Stephen Mill, senior regional manager at RHI, acknowledged the growth in part-time and contract employment, suggesting there are currently as many of these workers as full-time staff in many companies. But he said the 14 per cent net increase refers mainly to full-time employment.

“I’m going to suggest that when someone talks about adding to their staff, they’re talking about full-time workers,” he said.

Though RHI did not say just how many net jobs would be added next year, Mill is confident the number of employees added by the 18 per cent planning to increase staff would be significantly higher than those let go by the four per cent that plan to cut staff.

“Our feeling is the largest shedding of employees had taken place in the industries that are affected,” Mill said. “There are companies today that are not feeling the pinch. If you’re in the right industry today, you’re going to be adding to your staff.”

The brightest spot for IT workers in 2002 looks to be professional services, where 26 per cent of CIOs said they expect to add staff and none said they expect to cut workers. RHI also predicts significant net increases in business services (21 per cent) and retail industries (14 per cent).

But specific skills, rather than market sectors, appear to be the drivers of salary increases in 2002. RHI expects e-commerce analysts and help desk specialists to see the largest increases in base salary, at 3.7 per cent. Database developers and systems auditors clock in next, with predicted increases of 3.3 per cent.

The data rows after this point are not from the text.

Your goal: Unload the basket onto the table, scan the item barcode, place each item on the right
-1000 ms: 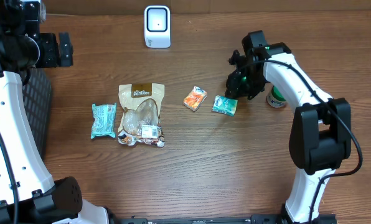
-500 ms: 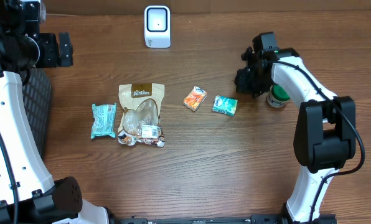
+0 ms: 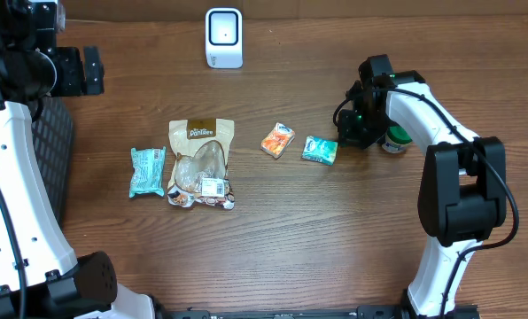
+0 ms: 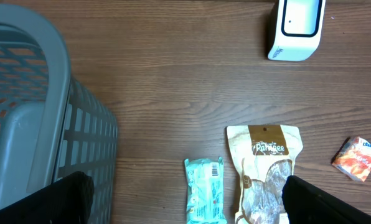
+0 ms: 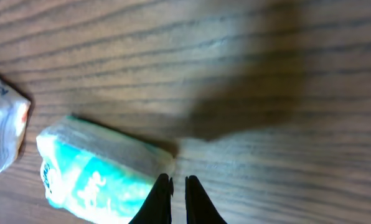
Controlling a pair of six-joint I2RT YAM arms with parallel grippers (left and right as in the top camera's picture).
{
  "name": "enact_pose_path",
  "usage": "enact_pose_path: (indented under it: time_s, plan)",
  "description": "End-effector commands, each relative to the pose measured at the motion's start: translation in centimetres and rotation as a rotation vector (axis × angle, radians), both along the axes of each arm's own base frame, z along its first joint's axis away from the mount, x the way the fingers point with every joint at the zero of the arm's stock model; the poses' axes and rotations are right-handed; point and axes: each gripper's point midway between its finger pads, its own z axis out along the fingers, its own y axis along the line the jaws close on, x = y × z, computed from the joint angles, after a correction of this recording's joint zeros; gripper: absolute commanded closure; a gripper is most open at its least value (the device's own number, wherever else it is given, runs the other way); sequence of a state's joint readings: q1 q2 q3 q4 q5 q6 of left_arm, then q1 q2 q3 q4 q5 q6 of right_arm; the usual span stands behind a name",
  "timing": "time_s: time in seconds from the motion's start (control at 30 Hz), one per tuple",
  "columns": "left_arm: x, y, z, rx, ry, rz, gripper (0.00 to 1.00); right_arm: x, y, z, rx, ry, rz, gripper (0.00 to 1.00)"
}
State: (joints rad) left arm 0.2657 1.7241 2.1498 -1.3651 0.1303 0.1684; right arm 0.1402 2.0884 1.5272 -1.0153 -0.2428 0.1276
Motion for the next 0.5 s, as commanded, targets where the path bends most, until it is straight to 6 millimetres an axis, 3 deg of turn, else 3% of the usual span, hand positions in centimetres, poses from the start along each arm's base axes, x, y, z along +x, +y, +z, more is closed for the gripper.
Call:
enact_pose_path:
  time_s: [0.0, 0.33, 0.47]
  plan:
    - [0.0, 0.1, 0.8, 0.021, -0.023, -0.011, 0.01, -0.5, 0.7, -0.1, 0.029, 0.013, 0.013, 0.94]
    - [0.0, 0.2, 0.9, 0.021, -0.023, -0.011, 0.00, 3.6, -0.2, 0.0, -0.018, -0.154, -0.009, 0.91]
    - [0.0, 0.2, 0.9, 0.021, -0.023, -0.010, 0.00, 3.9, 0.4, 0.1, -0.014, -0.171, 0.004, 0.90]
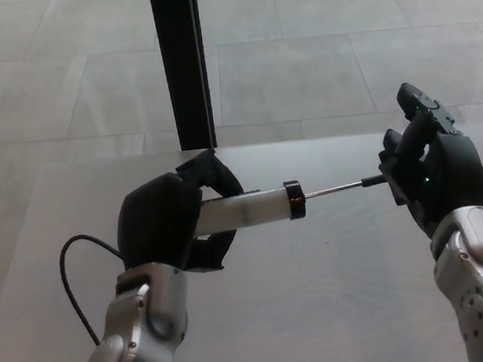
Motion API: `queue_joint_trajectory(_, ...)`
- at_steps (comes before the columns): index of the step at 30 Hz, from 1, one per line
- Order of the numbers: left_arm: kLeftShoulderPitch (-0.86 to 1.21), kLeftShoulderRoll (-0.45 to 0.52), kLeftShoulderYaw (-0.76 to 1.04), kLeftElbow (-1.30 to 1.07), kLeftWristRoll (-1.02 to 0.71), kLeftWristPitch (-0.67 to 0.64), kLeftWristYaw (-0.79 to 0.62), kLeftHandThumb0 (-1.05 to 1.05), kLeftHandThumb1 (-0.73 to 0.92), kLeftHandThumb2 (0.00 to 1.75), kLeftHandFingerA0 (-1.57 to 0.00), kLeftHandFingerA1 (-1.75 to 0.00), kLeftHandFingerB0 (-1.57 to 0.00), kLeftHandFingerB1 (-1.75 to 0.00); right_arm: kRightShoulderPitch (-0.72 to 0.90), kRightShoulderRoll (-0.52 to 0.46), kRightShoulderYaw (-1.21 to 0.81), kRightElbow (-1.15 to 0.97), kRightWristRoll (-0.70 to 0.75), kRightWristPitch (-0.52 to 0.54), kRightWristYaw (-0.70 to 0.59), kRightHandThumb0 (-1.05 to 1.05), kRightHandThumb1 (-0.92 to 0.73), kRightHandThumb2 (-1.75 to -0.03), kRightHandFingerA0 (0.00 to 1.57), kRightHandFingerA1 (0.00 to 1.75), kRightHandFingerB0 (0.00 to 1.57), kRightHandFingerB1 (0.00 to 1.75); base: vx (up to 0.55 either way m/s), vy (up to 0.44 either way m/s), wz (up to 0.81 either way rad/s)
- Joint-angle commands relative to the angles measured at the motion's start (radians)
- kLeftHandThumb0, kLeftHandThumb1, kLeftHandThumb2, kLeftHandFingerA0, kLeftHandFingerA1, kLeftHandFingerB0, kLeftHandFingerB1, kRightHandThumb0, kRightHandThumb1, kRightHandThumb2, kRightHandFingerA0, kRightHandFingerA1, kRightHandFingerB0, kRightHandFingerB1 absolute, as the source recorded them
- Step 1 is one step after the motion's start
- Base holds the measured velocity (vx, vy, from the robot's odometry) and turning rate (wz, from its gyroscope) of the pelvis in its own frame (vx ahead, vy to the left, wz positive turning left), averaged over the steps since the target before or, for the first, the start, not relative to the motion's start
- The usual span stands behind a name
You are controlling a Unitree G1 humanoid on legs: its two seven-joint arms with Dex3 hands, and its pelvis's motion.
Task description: The robot uses its left hand to lift the air pump kept on the middle of the desk and use the right hand to compress the handle
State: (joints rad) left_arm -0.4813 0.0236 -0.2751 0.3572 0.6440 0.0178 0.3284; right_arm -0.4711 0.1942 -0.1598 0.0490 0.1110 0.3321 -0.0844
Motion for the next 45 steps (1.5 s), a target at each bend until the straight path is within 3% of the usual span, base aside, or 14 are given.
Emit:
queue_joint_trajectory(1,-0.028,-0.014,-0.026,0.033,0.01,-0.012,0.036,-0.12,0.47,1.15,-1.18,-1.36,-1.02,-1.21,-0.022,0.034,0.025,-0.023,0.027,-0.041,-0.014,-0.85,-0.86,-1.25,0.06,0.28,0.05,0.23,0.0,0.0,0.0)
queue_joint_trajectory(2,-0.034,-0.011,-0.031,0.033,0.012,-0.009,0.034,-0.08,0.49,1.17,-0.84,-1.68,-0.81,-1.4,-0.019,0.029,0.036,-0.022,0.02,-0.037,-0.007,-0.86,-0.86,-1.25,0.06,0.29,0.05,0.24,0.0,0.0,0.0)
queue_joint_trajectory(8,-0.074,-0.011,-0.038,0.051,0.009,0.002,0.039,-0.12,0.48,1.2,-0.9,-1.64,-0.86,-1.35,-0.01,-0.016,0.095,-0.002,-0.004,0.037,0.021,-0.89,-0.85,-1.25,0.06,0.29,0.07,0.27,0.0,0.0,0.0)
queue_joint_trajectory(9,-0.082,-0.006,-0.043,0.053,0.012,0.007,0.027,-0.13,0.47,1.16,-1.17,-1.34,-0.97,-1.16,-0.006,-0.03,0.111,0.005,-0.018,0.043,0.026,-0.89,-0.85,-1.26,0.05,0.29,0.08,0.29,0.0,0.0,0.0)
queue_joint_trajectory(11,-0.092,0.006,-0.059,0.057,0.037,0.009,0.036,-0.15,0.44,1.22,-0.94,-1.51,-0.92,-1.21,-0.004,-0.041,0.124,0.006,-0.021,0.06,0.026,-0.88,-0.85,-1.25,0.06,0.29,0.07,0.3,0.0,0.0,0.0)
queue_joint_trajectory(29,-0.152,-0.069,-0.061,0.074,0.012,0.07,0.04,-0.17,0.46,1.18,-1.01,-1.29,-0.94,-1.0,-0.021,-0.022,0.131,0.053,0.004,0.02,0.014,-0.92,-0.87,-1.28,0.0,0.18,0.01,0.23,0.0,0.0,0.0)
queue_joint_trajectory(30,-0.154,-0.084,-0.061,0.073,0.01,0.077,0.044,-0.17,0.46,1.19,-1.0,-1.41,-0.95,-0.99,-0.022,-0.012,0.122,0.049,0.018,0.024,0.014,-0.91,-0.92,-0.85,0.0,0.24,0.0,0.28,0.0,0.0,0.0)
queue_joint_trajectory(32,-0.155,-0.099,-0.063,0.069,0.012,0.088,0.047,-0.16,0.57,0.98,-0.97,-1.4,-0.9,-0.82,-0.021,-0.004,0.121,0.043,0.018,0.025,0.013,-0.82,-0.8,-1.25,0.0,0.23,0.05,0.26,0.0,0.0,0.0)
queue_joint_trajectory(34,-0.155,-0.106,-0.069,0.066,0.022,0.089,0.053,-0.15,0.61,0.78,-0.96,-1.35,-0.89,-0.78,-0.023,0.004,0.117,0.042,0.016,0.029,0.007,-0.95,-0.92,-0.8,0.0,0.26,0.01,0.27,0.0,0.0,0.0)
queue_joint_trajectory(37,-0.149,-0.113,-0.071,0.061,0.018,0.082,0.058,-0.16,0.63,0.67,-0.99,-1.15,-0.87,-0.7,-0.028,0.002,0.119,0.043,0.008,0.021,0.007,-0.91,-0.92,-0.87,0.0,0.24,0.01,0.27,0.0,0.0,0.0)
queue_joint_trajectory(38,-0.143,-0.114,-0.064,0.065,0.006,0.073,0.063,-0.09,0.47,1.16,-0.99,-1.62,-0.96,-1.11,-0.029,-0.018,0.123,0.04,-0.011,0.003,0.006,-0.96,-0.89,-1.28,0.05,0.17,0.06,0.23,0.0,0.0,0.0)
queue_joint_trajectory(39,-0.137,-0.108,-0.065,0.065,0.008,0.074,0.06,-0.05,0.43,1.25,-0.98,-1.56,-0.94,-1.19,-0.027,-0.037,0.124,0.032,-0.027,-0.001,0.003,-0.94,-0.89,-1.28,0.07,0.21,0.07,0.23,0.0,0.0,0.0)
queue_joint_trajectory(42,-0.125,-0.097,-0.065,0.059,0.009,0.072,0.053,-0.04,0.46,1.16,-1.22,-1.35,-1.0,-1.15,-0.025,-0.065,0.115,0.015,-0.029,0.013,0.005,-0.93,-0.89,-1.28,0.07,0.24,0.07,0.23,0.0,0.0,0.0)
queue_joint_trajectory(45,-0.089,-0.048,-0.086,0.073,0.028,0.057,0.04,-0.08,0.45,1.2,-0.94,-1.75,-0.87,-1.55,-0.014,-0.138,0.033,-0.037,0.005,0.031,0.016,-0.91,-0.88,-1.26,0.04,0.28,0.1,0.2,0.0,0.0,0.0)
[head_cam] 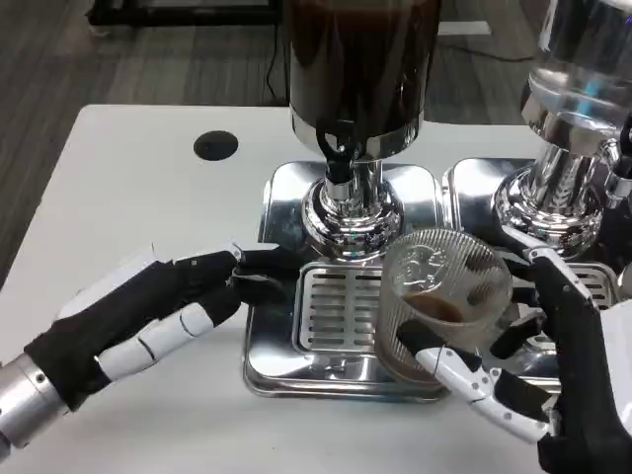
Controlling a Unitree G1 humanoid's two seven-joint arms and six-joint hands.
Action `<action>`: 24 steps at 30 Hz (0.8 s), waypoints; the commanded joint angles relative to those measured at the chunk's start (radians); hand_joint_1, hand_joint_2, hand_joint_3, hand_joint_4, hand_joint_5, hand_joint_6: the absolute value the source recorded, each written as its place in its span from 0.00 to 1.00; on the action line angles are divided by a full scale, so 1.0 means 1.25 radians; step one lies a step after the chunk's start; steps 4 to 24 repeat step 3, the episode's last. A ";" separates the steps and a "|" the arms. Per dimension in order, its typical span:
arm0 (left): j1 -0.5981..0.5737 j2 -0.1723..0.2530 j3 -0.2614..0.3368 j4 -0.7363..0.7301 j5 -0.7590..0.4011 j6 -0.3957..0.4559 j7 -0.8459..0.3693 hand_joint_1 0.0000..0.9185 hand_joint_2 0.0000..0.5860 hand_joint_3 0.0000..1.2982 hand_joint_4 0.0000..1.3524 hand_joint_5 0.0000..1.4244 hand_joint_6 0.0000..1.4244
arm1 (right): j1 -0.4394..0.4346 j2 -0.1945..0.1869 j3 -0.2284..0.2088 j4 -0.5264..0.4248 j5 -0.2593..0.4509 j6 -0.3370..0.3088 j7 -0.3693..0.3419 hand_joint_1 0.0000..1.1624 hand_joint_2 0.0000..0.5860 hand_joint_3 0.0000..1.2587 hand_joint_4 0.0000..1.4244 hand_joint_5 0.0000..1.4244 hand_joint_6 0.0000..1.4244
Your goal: Grasp the cup under the faucet to collect the drink, then remove the cup.
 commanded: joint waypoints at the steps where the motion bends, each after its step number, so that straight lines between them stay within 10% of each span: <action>1: -0.004 0.004 0.003 0.006 0.000 0.001 -0.013 0.00 0.28 0.21 0.18 0.22 0.22 | -0.001 0.011 0.000 -0.022 0.001 -0.038 -0.023 0.59 0.42 0.45 0.42 0.53 0.65; 24: -0.004 0.004 0.004 0.006 0.000 -0.001 -0.013 0.00 0.28 0.21 0.18 0.22 0.22 | 0.000 0.010 0.000 -0.021 0.001 -0.040 -0.024 0.59 0.42 0.45 0.42 0.53 0.65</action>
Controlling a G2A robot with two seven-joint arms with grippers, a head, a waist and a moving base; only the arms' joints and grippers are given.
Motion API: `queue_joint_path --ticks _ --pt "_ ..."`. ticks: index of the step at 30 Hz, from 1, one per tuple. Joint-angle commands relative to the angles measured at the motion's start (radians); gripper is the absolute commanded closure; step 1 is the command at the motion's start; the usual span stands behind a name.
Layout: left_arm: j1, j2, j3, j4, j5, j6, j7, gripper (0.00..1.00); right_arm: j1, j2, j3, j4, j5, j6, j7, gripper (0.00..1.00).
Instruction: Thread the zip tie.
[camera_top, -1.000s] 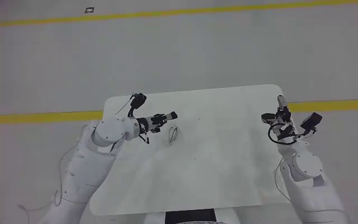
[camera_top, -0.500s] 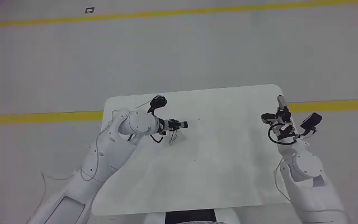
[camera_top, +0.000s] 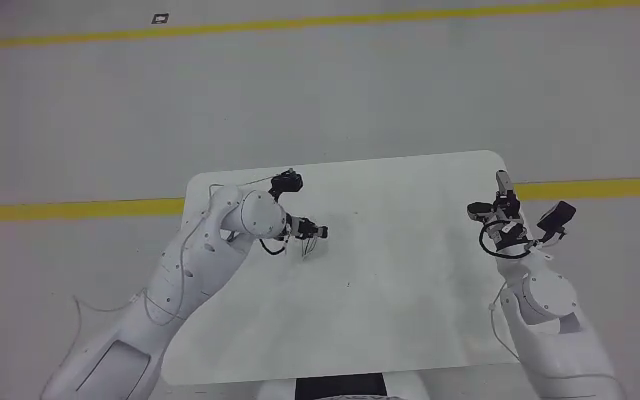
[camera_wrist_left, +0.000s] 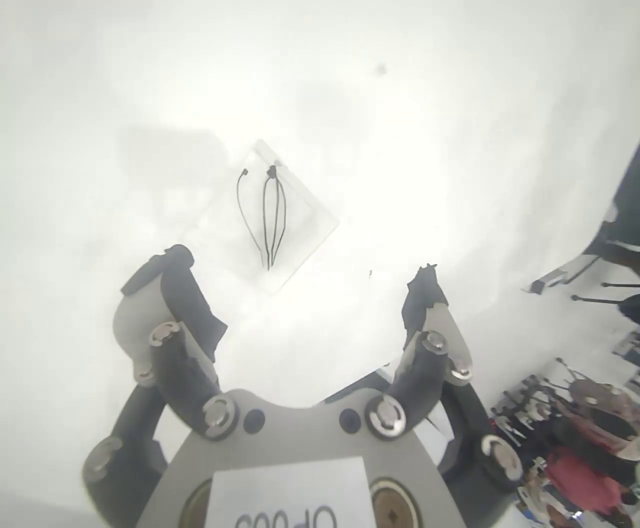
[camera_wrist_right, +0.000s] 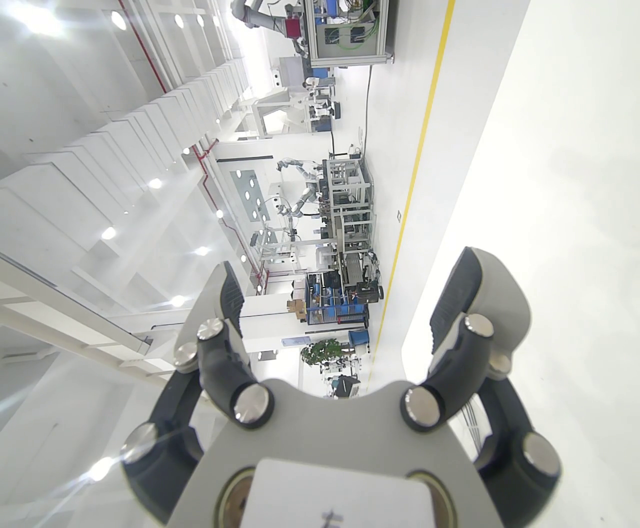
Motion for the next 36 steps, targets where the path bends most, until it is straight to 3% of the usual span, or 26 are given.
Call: queue_joint_path --ticks 1,4,16,19,25,28,36 --pt "-0.010 -0.008 0.001 0.001 0.027 0.000 -0.030 0.00 0.000 0.000 0.000 0.000 0.000 0.000 0.000 0.00" --pt "-0.026 -0.026 0.017 0.008 0.089 0.000 -0.100 0.00 0.000 0.000 0.000 0.000 0.000 0.000 0.000 0.00" --pt "-0.027 -0.028 0.019 0.006 0.101 0.000 -0.100 0.00 0.000 0.000 0.000 0.000 0.000 0.000 0.000 0.00" --pt "-0.033 -0.033 0.056 0.012 0.145 0.000 -0.102 0.00 0.000 0.000 0.000 0.000 0.000 0.000 0.000 0.00" --pt "-0.068 -0.067 0.136 0.075 0.189 0.000 -0.110 0.00 0.000 0.000 0.000 0.000 0.000 0.000 0.000 0.00" --pt "-0.086 -0.090 0.150 0.132 0.219 0.000 -0.110 0.00 0.000 0.000 0.000 0.000 0.000 0.000 0.000 0.00" --pt "-0.088 -0.092 0.149 0.135 0.224 0.000 -0.110 0.00 0.000 0.000 0.000 0.000 0.000 0.000 0.000 0.00"
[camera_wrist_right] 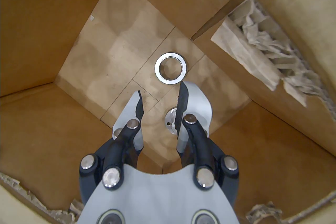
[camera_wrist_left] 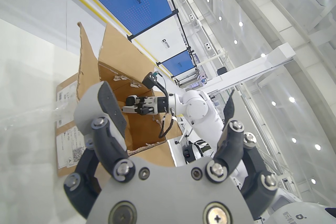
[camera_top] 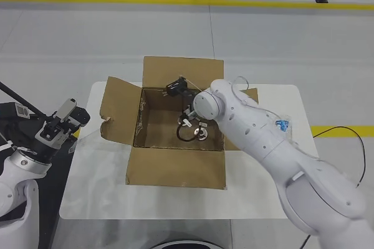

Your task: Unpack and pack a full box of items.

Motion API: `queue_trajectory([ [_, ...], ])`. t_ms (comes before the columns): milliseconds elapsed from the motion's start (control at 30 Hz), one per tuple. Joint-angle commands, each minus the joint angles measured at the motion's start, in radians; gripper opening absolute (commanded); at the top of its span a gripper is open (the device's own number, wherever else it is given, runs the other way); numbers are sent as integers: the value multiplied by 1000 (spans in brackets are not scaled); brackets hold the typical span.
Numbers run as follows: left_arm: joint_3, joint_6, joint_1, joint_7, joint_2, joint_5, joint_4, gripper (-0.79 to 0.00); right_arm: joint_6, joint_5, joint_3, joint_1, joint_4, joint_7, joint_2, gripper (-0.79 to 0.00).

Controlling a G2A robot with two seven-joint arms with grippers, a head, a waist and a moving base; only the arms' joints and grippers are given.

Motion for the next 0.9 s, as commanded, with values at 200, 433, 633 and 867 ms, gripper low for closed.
queue_trajectory([
  [200,0,0,0,0,0,0,0,0,12,-13,-32,12,166,-41,-86,-499],
  [433,0,0,0,0,0,0,0,0,27,-41,-52,14,265,-58,-150,-499],
  [633,0,0,0,0,0,0,0,0,28,-43,-48,18,344,-82,-193,-520],
  [867,0,0,0,0,0,0,0,0,26,-53,-43,20,411,-107,-231,-545],
])
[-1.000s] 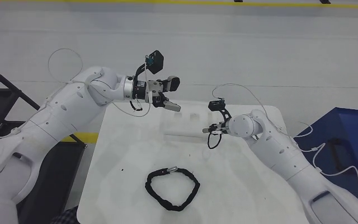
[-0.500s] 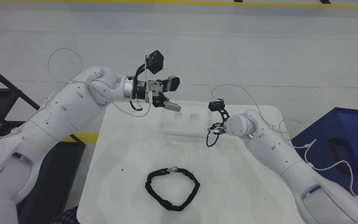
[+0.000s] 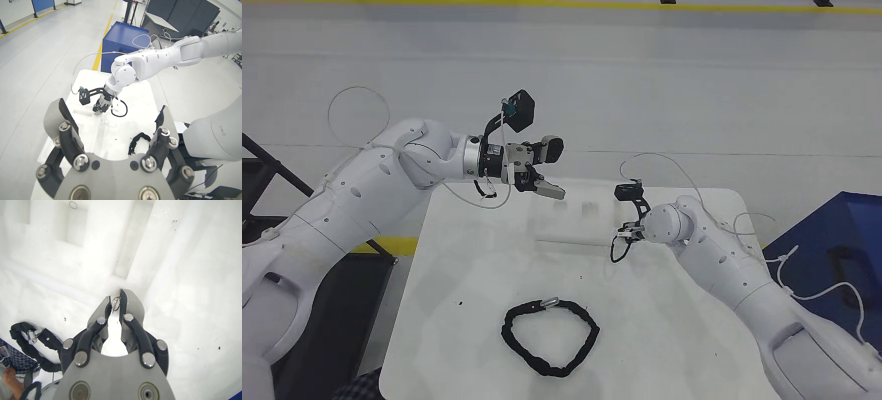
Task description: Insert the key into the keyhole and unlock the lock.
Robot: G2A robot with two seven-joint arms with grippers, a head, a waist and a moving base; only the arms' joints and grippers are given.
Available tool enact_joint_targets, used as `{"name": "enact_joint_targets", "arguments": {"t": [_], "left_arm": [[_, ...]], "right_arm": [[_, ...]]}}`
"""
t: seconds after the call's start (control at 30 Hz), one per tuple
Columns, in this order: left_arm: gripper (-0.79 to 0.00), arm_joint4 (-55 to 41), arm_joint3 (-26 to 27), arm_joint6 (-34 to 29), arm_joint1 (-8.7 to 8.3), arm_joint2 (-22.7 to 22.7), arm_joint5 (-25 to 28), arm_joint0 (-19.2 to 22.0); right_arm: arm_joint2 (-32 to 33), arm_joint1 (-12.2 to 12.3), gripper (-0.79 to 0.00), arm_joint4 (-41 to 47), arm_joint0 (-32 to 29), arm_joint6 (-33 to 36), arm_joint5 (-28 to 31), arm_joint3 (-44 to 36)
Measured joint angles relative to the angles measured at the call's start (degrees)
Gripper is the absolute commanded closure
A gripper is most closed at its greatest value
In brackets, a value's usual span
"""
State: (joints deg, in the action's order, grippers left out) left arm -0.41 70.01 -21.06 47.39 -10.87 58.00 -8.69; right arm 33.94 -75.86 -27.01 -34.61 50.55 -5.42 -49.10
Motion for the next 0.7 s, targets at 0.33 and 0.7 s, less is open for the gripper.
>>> {"name": "enact_joint_targets", "arguments": {"t": [0.33,0.7], "left_arm": [[-0.785,0.0,0.0,0.0,0.00,0.0,0.0,0.0],[-0.785,0.0,0.0,0.0,0.00,0.0,0.0,0.0]], "right_arm": [[1.1,-0.4,0.000,-2.2,1.4,1.3,-0.7,-0.6],[6.6,2.0,0.000,-4.8,-0.1,4.3,-1.9,-9.0]]}}
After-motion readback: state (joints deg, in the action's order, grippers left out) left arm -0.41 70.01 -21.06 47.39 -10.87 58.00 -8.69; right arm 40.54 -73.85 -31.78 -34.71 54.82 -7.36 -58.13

Though the Sept. 11 terrorist attacks in the United States have slowed the economy, resulting in a drop in the employment rate, security is one sector that is primed for growth, Mill said. RHI predicts a 2.6 per cent increase in base compensation for security professionals, a 2.8 per cent increase for network security administrators and a 2.2 per cent increase for systems security administrators.

Mill noted salary has lost a bit of its lustre as a draw for IT workers, however, and that many who got stung by the slowdown in the technology sector may look towards the security of other sectors , such as financial services.

Employment prospects for IT workers are also dependent in part on geography, mainly because of the fortunes of industries that drive certain regions of the country.

“We have seen very strong growth in Alberta,” Mill said. “Ontario is a bit of a mixed bag. But, depending on how you interpret what is happening, there are a lot of companies in high-tech still hiring. Montreal is a very buoyant market right now. Vancouver (is) a little flatter.”

Though Mill did not have specific salary-growth prediction for different regions, The Toronto Board of Trade last month did offer a relatively positive prediction for IT workers in the greater Toronto area. The BoT predicts a 3.3 per cent rise in base salaries next year for IT managers and 3.2 per cent for non-managerial employees in the GTA.